_WHAT YOU ARE ASKED TO DO_
When you reach the line containing "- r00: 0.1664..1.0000" in the data below, begin returning lines exactly as written, and stop once the line containing "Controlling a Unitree" has been returned.

_SUPPLIED MATERIAL_
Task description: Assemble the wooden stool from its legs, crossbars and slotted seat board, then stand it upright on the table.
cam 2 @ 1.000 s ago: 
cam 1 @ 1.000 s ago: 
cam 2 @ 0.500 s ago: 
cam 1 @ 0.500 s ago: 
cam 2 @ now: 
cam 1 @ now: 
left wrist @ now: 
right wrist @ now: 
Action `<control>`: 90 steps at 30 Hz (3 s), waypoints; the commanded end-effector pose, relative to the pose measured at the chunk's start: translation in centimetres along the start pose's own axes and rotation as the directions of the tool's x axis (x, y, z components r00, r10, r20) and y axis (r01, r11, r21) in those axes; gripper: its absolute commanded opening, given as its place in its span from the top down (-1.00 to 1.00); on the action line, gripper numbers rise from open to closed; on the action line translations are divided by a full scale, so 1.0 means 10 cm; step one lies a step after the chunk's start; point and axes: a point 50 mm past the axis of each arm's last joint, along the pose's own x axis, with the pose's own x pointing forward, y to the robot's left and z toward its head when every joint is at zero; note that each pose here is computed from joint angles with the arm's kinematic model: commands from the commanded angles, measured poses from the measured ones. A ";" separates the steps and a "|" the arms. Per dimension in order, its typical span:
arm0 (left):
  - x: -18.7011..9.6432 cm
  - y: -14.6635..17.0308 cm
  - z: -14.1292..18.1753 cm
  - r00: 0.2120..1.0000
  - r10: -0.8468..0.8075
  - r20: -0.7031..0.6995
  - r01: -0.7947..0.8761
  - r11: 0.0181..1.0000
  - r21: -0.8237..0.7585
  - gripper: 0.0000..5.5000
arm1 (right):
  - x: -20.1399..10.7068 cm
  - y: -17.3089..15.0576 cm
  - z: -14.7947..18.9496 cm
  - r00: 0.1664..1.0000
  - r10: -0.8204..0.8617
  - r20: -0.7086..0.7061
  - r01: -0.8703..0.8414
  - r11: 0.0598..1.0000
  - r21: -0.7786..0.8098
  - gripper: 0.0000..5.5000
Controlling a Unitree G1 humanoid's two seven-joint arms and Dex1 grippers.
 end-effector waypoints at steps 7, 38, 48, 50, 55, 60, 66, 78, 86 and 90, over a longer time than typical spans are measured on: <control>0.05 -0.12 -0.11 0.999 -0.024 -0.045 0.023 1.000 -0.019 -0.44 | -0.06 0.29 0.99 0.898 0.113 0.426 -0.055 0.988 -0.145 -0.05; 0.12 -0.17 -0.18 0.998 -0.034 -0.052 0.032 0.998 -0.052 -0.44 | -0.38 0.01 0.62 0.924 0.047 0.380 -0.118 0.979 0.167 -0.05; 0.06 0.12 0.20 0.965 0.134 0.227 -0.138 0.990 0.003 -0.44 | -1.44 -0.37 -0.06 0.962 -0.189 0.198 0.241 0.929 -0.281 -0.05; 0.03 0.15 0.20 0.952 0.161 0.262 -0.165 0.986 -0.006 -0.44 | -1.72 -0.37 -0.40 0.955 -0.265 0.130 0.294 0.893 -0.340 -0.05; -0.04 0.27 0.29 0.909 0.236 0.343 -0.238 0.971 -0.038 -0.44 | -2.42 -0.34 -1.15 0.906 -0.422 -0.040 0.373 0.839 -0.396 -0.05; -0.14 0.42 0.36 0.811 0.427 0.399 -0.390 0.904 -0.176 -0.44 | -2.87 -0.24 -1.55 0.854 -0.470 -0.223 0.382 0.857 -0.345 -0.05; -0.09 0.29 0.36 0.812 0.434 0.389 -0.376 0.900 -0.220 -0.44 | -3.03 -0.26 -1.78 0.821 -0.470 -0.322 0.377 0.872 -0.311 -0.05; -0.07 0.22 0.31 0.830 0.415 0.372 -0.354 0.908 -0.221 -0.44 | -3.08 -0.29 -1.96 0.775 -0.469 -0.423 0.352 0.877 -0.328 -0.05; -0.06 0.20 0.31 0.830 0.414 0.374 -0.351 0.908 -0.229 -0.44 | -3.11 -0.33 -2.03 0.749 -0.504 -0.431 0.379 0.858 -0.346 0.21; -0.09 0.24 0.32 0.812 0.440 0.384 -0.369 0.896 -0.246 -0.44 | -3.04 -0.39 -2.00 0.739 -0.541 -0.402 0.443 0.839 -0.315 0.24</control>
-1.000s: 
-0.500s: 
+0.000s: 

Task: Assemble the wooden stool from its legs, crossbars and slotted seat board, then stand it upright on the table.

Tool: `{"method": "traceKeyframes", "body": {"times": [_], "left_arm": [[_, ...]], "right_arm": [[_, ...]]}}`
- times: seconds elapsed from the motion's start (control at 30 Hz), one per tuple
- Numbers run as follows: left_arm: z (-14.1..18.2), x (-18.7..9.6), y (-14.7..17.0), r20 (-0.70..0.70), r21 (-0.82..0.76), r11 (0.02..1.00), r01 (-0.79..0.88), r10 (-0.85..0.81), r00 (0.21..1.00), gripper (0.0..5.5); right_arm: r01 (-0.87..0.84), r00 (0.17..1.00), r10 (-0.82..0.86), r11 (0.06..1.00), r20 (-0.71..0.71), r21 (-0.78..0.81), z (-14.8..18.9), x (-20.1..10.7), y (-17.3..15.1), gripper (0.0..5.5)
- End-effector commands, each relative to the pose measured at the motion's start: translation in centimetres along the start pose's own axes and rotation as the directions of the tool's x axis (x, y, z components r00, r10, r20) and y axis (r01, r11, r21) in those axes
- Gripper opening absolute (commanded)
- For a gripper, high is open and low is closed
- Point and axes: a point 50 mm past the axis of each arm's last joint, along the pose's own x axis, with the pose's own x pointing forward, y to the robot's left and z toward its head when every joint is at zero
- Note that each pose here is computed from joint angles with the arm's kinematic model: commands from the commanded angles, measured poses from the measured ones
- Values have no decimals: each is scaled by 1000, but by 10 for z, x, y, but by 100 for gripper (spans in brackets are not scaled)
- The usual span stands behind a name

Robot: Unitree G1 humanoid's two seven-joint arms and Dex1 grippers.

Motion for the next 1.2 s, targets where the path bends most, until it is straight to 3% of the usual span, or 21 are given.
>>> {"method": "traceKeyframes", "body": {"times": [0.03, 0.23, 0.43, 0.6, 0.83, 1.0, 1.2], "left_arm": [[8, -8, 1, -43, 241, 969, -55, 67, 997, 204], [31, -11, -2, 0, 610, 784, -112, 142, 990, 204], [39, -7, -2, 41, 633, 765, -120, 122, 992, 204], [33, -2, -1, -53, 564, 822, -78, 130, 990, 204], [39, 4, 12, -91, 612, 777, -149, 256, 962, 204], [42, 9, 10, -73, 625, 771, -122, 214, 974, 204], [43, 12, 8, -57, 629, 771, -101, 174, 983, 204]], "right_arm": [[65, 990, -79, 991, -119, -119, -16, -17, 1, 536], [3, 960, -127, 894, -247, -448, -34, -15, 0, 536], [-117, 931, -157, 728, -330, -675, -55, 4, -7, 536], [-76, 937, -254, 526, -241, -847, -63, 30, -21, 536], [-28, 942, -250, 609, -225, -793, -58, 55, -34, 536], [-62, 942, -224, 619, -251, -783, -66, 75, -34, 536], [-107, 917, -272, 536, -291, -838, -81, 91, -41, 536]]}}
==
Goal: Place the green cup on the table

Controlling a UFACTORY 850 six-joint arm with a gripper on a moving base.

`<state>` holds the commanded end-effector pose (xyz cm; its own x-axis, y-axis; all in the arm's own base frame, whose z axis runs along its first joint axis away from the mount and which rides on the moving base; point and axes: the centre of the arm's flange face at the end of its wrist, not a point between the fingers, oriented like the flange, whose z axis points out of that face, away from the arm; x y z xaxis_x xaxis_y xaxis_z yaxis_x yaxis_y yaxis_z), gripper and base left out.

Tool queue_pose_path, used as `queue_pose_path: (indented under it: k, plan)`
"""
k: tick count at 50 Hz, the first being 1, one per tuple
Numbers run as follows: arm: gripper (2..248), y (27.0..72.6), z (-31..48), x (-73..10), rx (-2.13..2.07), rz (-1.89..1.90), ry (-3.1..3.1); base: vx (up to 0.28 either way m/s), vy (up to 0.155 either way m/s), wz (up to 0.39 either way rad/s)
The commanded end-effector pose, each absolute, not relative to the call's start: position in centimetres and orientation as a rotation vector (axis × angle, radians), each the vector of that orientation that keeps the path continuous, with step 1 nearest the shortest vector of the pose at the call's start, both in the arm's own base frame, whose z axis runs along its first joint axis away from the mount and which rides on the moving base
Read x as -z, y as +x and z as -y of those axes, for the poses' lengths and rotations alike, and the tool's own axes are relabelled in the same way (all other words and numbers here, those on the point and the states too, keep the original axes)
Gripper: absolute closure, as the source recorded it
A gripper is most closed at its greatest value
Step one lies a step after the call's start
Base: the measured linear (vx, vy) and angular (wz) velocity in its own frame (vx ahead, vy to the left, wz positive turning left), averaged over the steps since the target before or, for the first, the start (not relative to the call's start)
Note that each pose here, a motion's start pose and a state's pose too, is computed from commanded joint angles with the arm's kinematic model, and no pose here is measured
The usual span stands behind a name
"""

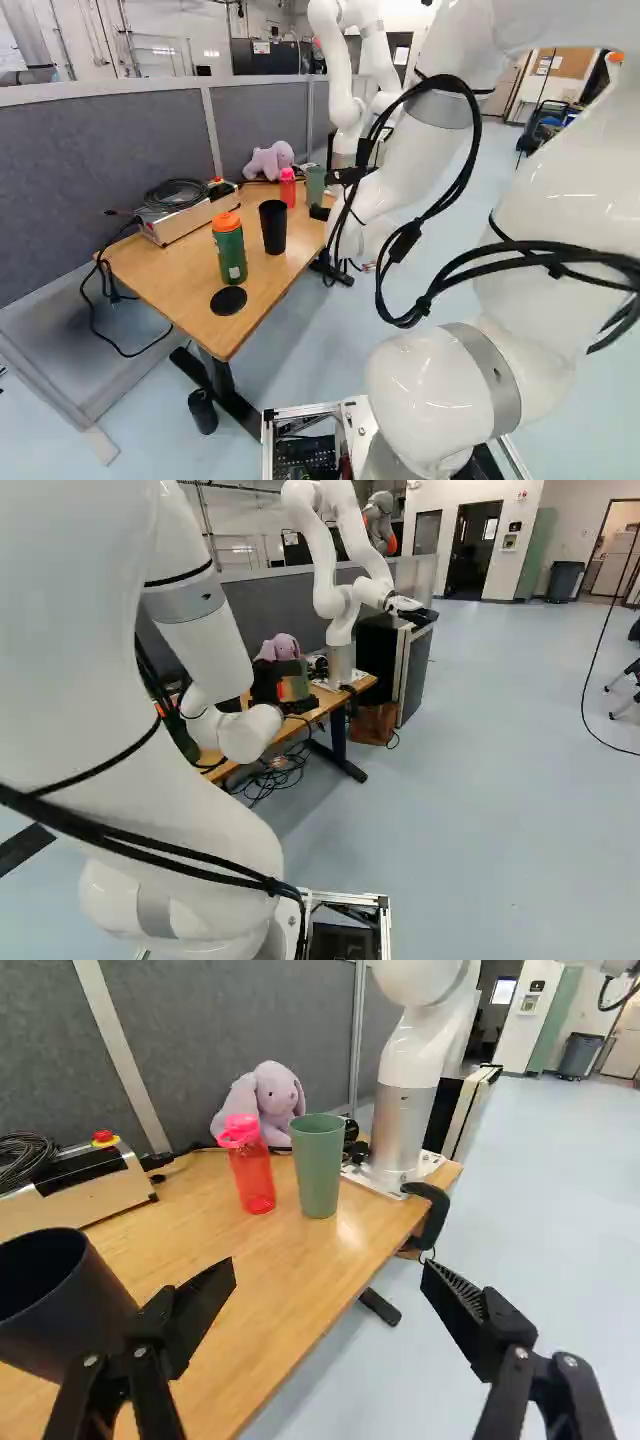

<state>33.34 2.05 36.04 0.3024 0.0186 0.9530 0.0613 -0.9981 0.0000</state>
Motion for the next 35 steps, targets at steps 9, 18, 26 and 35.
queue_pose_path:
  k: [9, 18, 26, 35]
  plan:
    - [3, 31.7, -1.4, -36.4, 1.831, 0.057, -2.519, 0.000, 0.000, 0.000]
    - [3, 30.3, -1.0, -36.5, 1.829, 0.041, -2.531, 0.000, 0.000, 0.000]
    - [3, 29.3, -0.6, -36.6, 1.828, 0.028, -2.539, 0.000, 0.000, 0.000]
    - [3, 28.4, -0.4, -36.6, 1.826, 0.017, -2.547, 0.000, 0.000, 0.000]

_TASK ANSWER_
  - r00: 0.1664..1.0000
  - r10: -0.8204..0.8617
  - r20: -0.7086..0.7061
  - r01: -0.8703..0.8414
  - r11: 0.0598..1.0000
  - r21: -0.7786..0.8098
  - gripper: 0.0000..5.5000
Controlling a Unitree G1 humanoid's two seven-joint arms and Dex1 grippers.

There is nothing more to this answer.